Not sure what inspired me to do this. Maybe it was the Hand of God. But for some reason I felt moved to see how long it would take to generate a histogram of the words in the King James Bible using a modern computer. The answer turns out to be about ten minutes of coding (in Python) and a second or two of run time.
The results have some interesting features.
The King James Bible contains:
12,808 distinct words, of which 223 are possessives. Of those 223, all but four are also found in their root form. The four possessives that are not found in their root form are "barber's", "nachon's", "stomach's", and "fisher's". (The last one is, of course, found in the plural -- seven times in fact -- but the singular "fisher" appears nowhere in the KJV.)
4046 hapax legomena, including "onions", "cries", and "moist'.
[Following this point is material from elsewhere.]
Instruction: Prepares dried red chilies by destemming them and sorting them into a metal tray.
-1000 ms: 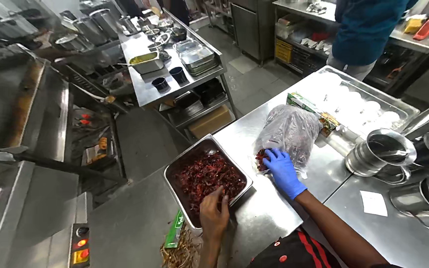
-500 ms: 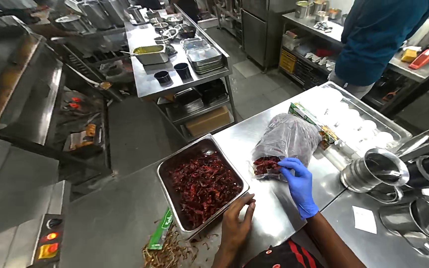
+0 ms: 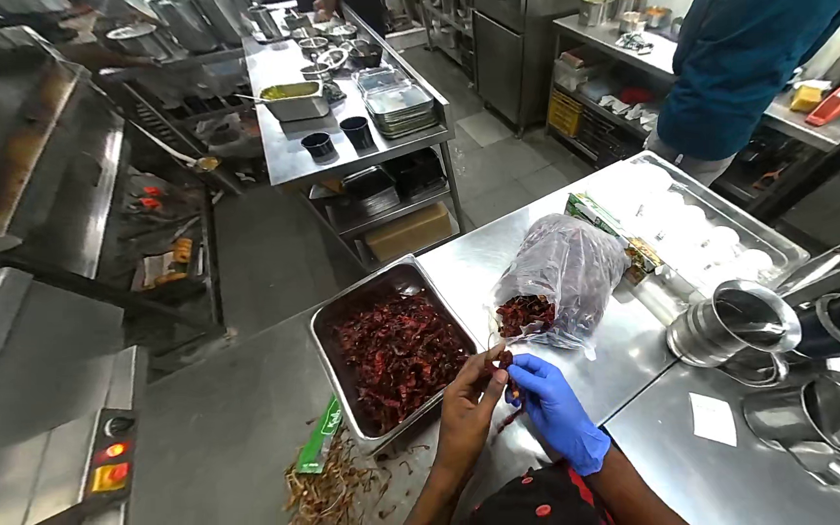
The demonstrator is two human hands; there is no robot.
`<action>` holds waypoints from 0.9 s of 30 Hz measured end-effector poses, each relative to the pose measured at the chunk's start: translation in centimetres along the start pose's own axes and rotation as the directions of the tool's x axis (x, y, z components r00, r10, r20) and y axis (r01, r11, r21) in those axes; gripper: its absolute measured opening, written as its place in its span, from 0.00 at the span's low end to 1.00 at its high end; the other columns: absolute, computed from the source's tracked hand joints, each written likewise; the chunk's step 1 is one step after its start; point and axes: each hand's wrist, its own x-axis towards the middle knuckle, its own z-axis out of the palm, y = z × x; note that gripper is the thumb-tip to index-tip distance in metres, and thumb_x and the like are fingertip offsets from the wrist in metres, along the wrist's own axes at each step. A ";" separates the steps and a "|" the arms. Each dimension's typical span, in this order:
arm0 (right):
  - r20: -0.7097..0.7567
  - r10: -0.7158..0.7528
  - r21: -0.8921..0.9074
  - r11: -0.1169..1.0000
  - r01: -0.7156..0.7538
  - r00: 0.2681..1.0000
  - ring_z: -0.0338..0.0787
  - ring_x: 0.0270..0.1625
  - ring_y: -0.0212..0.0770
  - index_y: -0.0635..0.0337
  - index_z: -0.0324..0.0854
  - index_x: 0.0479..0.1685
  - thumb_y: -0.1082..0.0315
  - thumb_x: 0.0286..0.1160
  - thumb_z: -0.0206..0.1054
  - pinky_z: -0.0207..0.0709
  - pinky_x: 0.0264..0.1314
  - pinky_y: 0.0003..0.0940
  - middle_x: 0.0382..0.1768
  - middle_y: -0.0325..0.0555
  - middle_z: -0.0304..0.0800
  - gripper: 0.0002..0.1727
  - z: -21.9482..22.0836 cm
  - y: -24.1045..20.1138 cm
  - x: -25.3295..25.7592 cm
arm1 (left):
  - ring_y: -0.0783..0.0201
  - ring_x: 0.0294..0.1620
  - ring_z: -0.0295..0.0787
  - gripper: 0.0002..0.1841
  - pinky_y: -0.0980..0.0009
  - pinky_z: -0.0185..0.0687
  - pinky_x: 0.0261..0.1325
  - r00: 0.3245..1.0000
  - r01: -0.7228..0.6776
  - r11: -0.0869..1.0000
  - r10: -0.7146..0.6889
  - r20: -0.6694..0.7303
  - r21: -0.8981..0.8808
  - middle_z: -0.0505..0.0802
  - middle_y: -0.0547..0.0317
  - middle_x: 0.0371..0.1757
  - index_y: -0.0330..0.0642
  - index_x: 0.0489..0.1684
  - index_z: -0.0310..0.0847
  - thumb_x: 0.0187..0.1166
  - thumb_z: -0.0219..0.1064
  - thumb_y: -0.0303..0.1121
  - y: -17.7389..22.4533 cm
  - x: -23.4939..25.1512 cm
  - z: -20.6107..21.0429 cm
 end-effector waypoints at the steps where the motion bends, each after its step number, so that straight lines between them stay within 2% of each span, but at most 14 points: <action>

The most common word is, naturally, "the", which occurs 63,919 times. The most common word that is not a conjunction, preposition, or pronoun is "shall" with 9837 occurrences.
The word "love" occurs 310 times and "hate" 87. "Good" and "evil" are more evenly matched at 720 and 613 respectively (with "holy" adding to the margin at 611). "Lord" appears 7830 times, "God" 4442, and "Jesus" runs a distant third at 983 plus 555 occurrences of "Christ". (Interestingly for Bible-code enthusiasts, no word appears exactly 666 times. The closest are "like" and "way" flanking the Number of the Beast at 669 and 664.) "Mary" rounds out the Catholic pantheon at 54, but not all those references are to the mother of Jesus. At least twelve of the 54 are to Mary Magdalene (I say "at least" because there are some unadorned references to "Mary" that appear to my unschooled eye to be references to MM, e.g. John 12:3), and some are to an assortment of other Mary's, like Mary the sister of Martha and Mary the wife of Cleophas. If God had really intended for us to pay a lot of attention to Mary the mother of Jesus, you wouldn't know it from the histogram.
You can explore the complete list yourself here.
Many thanks for doing this, Ron. Are there more words that appear exactly once than words that appear twice, or three times, or . . . ? Even if proper names are excluded? Do you have a link to the histogram itself, as opposed to the text file? Thanks for all your endeavours here.
I'm not sure what you mean by "the histogram itself." The text file *is* the histogram. Do you mean the code I used to generate it? I don't think I kept that. But it's a pretty elementary exercise.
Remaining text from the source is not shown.